WHAT IS NEEDED -
Where in the listing does the string "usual" appear? Copy every line that holds it.

RECORDS SUPPLIED -
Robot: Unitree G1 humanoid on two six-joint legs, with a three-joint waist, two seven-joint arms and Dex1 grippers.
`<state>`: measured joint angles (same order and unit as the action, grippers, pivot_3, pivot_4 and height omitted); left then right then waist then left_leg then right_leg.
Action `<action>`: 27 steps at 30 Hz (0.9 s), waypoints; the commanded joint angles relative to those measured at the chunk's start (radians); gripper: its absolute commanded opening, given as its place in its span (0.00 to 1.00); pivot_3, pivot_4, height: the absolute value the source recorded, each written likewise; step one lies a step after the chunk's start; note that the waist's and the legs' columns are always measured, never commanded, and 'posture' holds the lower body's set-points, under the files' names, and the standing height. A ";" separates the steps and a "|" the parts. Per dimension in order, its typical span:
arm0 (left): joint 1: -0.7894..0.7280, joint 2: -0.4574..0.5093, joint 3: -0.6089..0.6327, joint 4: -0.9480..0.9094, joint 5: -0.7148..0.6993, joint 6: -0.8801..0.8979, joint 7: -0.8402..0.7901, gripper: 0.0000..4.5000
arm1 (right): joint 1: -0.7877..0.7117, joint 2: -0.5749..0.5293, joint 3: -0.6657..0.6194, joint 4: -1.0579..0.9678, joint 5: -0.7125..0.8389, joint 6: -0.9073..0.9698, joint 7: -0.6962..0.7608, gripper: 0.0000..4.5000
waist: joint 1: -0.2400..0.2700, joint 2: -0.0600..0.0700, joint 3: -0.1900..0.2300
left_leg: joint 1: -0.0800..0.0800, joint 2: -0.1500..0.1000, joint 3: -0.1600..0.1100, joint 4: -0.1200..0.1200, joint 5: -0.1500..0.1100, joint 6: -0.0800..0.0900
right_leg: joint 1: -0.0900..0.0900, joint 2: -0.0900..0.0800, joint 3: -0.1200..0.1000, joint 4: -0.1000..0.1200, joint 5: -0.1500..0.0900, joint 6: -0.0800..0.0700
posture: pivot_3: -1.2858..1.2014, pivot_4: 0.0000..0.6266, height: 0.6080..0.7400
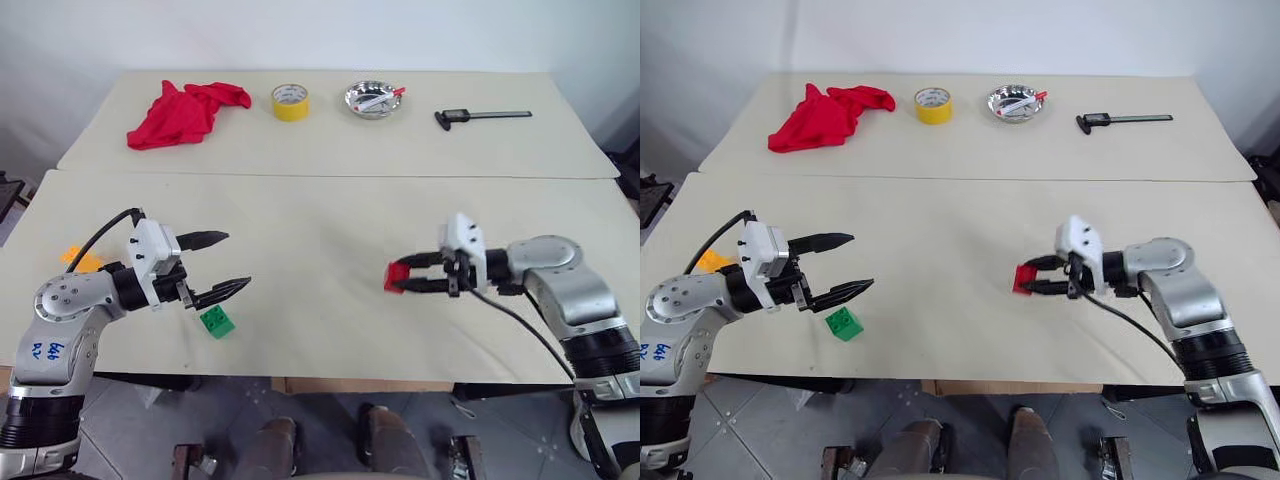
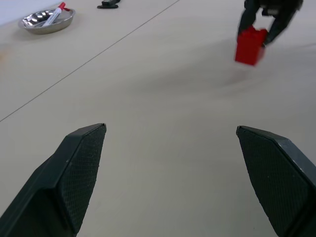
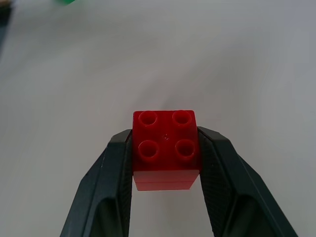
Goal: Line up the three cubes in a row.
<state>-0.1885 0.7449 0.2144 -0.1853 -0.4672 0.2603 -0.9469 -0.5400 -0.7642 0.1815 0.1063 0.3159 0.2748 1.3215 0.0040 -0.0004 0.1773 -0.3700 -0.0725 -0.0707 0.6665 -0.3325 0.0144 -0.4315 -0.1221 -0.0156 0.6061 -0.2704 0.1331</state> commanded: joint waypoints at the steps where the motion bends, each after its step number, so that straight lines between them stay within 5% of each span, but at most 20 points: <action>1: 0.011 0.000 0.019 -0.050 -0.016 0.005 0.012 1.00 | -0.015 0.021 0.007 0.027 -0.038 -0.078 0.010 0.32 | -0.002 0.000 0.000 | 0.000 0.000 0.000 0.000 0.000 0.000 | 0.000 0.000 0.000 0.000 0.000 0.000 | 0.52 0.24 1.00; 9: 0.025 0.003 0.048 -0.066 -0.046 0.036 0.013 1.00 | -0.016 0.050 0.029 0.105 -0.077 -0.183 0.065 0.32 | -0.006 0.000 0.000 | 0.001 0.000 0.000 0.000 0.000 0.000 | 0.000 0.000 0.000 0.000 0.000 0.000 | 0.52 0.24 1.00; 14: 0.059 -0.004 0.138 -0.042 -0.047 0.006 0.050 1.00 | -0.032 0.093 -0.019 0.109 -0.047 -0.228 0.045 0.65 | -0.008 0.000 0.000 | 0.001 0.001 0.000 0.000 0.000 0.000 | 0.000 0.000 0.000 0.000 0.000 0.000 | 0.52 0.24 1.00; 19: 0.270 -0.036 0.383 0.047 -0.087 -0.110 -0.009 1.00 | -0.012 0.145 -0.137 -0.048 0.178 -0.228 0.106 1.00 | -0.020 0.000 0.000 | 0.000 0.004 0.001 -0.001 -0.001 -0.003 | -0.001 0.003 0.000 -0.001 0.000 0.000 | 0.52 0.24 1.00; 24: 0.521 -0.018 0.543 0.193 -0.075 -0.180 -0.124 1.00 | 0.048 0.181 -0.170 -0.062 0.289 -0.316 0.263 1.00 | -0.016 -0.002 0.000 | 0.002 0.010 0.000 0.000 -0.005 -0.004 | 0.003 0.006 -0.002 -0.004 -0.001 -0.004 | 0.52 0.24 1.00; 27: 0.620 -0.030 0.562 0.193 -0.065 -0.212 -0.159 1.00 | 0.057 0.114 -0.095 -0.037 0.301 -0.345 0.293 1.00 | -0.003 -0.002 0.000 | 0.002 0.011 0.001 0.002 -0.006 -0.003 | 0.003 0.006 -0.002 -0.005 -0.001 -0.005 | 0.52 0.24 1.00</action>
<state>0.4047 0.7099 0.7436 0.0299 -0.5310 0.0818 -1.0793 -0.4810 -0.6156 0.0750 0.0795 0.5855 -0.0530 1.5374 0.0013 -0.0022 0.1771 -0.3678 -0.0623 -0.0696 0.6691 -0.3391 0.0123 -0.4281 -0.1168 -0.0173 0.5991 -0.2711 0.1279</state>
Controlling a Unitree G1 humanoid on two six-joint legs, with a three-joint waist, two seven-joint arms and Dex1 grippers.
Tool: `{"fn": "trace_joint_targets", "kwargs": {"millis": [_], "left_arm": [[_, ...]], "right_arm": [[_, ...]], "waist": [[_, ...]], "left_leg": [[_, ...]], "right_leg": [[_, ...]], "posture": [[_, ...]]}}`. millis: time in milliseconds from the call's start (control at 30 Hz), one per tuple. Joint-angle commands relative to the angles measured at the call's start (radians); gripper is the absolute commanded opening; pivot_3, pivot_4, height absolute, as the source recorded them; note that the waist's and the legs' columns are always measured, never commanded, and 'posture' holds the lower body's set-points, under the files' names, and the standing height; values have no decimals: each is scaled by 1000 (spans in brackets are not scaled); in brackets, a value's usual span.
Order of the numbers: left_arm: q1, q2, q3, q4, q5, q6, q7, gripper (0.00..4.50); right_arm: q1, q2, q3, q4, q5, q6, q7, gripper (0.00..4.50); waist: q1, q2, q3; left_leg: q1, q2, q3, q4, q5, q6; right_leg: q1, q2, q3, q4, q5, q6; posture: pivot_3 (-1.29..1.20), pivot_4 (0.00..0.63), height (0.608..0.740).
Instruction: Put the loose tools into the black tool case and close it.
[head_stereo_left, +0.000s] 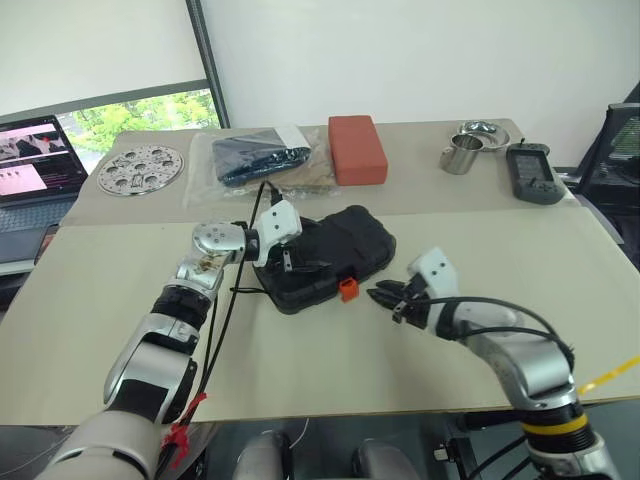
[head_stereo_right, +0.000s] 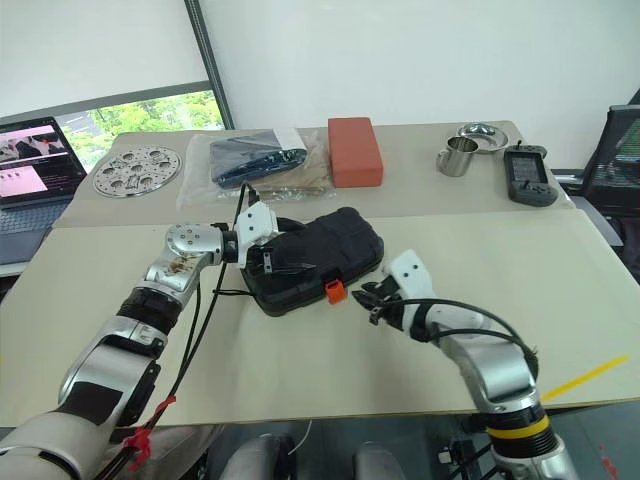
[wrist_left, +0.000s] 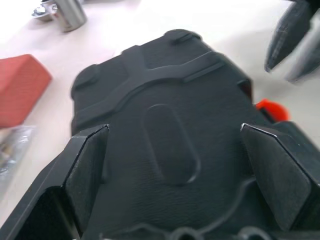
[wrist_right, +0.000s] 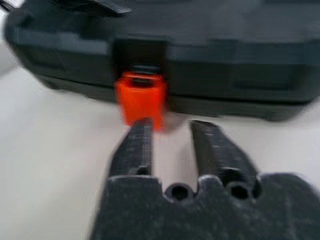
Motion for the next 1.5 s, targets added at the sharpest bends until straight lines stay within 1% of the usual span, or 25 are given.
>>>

TASK OUTPUT -
Tool: `{"fn": "trace_joint_targets", "kwargs": {"millis": [_], "left_arm": [[_, ...]], "right_arm": [[_, ...]], "waist": [[_, ...]], "left_leg": [[_, ...]], "right_leg": [[_, ...]], "posture": [[_, ...]]}}`. millis: time in milliseconds from the call's start (control at 30 Hz), one per tuple. Joint-angle commands relative to the angles measured at the call's start (radians); gripper is the absolute commanded opening; pivot_3, pivot_4, height absolute, as the source recorded them; note that the waist's and the legs' columns are always measured, never commanded, and 'posture' holds the lower body's set-points, under the files' names, and the standing height; values have no decimals: each is scaled by 1000 (spans in brackets are not scaled); in brackets, a value's usual span.
Motion for the next 1.5 s, targets added at the sharpest bends until straight lines stay within 1% of the usual span, or 25 are given.

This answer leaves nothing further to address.